Anche il campione su cui costruiamo le nostre analisi può diventare un filtro fuorviante. Se ci concentriamo solo sugli utenti che partecipano a determinati programmi – come i loyalty program tradizionali – rischiamo di escludere segmenti interi della popolazione, compromettendo la rappresentatività del modello e, con essa, la sua equità. È il classico caso del “bias di sopravvivenza”: guardare solo a chi è già dentro il sistema, ignorando chi resta fuori.
Tutto questo ci porta a un punto chiave: l’intelligenza artificiale non è mai davvero neutrale. Gli algoritmi apprendono da ciò che gli forniamo, e se i dati sono viziati da errori o parzialità, anche le risposte lo saranno. In certi casi, i modelli possono persino amplificare quei bias, creando una sorta di loop in cui i pregiudizi iniziali diventano sistemici.
Per evitare questi rischi, è necessario adottare un approccio più consapevole e critico alla costruzione dei modelli.
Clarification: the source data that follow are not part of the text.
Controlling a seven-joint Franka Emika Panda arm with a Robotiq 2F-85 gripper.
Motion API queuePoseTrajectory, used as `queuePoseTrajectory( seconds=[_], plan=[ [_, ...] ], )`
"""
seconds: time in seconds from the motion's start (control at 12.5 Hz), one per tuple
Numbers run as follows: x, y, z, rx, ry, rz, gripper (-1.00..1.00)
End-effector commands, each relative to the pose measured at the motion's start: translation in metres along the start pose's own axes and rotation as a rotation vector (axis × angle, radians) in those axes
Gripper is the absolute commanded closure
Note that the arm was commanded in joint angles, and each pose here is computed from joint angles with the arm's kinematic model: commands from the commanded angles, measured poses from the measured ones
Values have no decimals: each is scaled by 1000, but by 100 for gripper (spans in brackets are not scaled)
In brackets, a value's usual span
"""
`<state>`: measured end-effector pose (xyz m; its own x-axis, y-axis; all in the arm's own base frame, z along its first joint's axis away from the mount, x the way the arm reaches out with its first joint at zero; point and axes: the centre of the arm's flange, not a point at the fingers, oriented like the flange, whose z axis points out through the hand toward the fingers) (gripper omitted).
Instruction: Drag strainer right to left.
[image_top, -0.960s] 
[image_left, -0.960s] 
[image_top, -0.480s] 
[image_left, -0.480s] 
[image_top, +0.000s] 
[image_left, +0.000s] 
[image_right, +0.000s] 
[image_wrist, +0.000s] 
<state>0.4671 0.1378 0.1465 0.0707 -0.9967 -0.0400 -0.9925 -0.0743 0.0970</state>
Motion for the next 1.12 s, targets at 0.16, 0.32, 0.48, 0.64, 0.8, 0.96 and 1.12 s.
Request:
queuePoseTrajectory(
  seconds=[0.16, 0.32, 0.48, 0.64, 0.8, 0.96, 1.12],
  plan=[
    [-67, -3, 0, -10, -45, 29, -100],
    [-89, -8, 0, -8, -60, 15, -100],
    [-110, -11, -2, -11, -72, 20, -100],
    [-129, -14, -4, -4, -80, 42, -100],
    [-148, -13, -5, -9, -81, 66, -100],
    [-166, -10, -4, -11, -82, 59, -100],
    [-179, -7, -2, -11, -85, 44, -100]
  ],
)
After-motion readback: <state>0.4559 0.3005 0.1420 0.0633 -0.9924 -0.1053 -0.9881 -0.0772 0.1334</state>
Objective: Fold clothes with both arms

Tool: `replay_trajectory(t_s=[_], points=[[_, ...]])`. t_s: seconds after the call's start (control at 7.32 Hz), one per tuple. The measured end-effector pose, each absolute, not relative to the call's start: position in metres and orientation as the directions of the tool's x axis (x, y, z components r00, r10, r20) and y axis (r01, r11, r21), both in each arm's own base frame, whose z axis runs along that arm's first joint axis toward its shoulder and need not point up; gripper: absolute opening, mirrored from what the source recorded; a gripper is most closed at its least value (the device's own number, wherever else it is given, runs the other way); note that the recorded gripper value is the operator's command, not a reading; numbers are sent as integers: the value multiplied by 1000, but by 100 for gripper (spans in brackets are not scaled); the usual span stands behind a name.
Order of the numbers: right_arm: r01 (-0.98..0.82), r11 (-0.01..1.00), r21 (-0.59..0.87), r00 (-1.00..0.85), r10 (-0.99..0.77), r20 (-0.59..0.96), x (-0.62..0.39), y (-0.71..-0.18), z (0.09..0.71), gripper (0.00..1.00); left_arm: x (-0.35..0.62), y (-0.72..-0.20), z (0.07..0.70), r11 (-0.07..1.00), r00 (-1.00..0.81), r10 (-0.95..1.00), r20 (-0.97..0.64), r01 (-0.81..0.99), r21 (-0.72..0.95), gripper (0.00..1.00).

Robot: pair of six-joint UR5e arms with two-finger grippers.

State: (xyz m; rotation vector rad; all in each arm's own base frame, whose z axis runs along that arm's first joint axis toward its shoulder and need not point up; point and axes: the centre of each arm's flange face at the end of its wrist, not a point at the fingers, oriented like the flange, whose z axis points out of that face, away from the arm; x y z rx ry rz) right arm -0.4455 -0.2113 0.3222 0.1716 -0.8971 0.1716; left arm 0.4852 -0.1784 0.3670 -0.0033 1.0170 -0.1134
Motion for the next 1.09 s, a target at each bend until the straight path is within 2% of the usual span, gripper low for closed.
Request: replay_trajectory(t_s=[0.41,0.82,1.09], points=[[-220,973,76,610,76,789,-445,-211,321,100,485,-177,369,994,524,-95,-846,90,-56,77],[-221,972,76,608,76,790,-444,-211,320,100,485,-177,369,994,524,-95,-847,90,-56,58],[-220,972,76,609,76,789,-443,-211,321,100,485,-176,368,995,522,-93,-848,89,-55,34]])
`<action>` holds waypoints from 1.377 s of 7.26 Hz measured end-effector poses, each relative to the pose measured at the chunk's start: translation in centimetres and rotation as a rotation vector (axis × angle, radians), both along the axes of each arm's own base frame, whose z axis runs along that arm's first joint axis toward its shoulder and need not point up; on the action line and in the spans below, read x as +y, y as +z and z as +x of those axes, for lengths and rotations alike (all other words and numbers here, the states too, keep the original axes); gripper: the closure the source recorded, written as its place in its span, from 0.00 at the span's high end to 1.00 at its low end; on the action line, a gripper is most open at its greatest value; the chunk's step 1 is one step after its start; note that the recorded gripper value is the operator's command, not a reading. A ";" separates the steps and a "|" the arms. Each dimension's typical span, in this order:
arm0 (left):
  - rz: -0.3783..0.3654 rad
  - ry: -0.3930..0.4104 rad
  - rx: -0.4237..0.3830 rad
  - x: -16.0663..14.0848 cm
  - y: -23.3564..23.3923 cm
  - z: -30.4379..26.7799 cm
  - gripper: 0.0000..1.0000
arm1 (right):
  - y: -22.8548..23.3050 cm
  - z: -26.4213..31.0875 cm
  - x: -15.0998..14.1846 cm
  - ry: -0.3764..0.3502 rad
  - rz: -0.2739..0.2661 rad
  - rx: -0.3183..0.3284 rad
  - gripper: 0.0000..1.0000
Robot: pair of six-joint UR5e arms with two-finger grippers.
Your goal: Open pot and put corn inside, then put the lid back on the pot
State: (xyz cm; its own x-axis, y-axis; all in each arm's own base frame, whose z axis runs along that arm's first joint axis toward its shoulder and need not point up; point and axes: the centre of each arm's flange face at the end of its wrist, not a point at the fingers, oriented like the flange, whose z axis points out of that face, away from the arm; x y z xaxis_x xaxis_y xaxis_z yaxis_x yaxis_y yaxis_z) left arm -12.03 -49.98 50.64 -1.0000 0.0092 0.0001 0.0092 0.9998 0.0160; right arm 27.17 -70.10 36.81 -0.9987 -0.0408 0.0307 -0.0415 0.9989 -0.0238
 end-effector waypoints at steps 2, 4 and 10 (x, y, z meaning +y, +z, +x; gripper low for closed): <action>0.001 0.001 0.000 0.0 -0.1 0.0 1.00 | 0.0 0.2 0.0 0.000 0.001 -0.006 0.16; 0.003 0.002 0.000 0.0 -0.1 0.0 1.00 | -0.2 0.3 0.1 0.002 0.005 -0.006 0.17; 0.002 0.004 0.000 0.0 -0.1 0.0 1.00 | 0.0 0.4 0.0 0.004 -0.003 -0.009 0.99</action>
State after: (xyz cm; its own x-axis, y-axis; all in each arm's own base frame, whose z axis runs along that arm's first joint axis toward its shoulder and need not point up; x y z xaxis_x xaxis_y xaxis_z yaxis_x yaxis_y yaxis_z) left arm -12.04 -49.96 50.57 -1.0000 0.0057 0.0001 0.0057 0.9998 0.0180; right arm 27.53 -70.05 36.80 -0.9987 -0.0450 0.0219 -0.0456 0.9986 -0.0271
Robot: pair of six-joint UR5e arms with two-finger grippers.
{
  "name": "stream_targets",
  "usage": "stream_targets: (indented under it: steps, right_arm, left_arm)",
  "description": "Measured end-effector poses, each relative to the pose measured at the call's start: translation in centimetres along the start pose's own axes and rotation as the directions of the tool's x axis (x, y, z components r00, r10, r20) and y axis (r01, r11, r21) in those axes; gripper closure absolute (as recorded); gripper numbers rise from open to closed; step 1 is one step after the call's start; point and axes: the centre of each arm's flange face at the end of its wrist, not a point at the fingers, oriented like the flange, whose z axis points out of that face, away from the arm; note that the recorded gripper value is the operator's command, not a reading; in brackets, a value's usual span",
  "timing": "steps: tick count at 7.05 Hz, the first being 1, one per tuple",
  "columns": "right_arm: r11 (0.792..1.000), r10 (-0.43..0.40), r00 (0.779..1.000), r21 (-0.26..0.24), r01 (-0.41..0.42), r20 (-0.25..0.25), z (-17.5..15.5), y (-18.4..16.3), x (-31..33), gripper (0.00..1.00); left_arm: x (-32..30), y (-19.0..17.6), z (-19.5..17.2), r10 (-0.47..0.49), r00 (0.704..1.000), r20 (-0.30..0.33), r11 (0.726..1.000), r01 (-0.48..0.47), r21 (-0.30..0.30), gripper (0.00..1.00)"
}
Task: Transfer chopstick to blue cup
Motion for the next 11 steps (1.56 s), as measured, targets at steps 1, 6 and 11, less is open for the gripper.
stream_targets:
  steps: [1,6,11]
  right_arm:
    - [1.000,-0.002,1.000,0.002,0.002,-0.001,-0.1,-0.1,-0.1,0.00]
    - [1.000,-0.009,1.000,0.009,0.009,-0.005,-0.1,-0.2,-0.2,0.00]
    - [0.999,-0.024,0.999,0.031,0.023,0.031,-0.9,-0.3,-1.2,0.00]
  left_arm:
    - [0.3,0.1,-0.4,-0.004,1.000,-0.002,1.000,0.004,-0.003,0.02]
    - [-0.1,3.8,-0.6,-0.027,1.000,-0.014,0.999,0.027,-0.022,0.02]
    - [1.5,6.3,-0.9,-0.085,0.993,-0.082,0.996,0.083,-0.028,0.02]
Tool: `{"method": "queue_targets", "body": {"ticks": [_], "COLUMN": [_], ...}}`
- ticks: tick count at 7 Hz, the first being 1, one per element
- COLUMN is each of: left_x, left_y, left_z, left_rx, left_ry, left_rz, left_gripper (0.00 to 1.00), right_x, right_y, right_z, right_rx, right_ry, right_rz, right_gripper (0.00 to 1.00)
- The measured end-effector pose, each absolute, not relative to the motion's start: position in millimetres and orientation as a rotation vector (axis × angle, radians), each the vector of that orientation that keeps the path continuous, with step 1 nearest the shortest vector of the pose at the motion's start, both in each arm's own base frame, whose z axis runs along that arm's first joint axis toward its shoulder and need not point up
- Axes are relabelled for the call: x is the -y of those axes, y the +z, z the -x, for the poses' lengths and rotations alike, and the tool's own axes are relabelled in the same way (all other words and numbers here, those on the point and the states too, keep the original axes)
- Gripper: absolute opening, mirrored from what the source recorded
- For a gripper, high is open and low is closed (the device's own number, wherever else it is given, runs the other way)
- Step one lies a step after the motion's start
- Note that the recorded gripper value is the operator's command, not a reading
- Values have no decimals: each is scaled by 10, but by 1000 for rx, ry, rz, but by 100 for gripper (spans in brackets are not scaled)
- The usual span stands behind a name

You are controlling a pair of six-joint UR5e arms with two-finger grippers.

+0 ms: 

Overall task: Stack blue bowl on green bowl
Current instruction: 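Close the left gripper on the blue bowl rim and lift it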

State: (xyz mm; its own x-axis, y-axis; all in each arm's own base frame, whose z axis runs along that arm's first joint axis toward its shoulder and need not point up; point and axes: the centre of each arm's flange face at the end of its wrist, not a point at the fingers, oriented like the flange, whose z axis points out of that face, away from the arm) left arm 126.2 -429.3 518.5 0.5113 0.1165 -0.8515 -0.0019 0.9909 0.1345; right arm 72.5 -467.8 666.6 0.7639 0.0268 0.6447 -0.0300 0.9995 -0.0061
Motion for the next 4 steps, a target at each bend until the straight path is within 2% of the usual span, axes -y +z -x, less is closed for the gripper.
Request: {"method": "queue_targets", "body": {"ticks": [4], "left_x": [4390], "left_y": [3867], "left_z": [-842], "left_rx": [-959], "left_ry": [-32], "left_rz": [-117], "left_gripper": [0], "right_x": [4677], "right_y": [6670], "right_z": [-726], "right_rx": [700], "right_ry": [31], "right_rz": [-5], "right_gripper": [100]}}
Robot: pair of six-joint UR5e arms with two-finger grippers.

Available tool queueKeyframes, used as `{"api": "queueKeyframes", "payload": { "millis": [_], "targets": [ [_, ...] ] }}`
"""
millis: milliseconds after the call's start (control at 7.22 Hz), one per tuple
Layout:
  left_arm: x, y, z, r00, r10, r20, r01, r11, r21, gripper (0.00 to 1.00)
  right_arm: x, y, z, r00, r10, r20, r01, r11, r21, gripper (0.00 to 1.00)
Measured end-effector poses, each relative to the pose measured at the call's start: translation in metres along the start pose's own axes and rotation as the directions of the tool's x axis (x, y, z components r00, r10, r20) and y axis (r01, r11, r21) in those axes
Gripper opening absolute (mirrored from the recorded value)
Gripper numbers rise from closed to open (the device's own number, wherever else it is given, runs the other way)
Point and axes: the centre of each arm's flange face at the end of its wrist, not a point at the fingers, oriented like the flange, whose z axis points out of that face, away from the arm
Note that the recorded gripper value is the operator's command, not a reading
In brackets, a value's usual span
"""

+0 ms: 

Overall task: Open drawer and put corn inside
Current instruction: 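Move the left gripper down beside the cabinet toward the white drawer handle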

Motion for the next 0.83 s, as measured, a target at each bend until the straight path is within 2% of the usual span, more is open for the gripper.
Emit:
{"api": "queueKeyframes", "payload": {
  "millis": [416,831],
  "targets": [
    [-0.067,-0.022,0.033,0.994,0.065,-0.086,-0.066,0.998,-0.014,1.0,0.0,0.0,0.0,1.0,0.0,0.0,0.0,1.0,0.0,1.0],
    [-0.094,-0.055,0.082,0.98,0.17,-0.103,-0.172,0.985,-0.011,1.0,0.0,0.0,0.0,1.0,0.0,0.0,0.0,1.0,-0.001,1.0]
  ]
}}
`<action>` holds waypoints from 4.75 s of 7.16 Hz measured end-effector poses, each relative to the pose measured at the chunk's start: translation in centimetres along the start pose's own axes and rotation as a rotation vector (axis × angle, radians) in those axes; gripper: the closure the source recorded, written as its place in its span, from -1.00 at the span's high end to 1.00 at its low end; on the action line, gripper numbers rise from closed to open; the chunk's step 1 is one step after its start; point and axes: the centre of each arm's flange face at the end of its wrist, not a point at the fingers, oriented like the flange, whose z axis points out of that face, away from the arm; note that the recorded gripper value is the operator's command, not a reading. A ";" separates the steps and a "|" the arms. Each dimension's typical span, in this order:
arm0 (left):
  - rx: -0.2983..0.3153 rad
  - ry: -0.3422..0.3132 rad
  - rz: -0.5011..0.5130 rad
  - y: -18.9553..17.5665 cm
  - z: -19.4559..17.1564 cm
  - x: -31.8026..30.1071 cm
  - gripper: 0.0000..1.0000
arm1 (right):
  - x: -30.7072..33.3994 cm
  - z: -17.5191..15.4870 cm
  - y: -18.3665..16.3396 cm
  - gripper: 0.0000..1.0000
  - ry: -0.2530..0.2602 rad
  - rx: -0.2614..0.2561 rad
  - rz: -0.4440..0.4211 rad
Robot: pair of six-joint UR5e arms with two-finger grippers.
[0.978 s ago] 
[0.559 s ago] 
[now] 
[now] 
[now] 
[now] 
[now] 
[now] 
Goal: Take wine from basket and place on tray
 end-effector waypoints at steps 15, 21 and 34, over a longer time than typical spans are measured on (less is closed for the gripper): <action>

Questo significa integrare fonti di dati diversificate, confrontare periodicamente le previsioni con i risultati reali per individuare derive, garantire la tracciabilità delle decisioni algoritmiche e, soprattutto, mantenere sempre l’intervento umano nei processi più critici.
Un esempio positivo arriva dal settore assicurativo, dove un operatore ha recentemente rivisto il proprio sistema di scoring introducendo un algoritmo correttivo per compensare il bias geografico. Analizzando in profondità i dati di mobilità urbana, il team ha notato che gli utenti di aree più congestionate risultavano penalizzati nei punteggi di rischio, nonostante non fossero responsabili degli stop-and-go frequenti o delle frenate brusche. L’adozione di una metrica dinamica, capace di leggere il contesto urbano in tempo reale, ha permesso di premiare comportamenti virtuosi anche in condizioni complesse. Il risultato: un modello più equo, una maggiore soddisfazione degli utenti e una migliore predittività dei sinistri.
Costruire un’intelligenza artificiale equa, utile e adattiva significa accettare che i modelli non saranno mai perfetti, ma possono e devono migliorare nel tempo. È solo così, con un’attitudine al miglioramento continuo e una vigilanza costante sui bias, che possiamo trasformare i dati in uno strumento reale di vantaggio competitivo. Riconoscere e gestire i bias nei dati non è solo una sfida tecnica, ma un’opportunità strategica. Le aziende che sapranno affrontarla con trasparenza, flessibilità e visione critica avranno un vantaggio reale nel mercato. I dati, se ben interrogati, diventano alleati preziosi per prendere decisioni più consapevoli, costruire prodotti più efficaci e generare fiducia nei propri stakeholder. L’intelligenza artificiale non sostituisce il giudizio umano, ma può amplificarne l’impatto positivo, se alimentata da metodo, rigore e intelligenza collettiva. È su questa combinazione che si gioca il futuro delle imprese data-driven.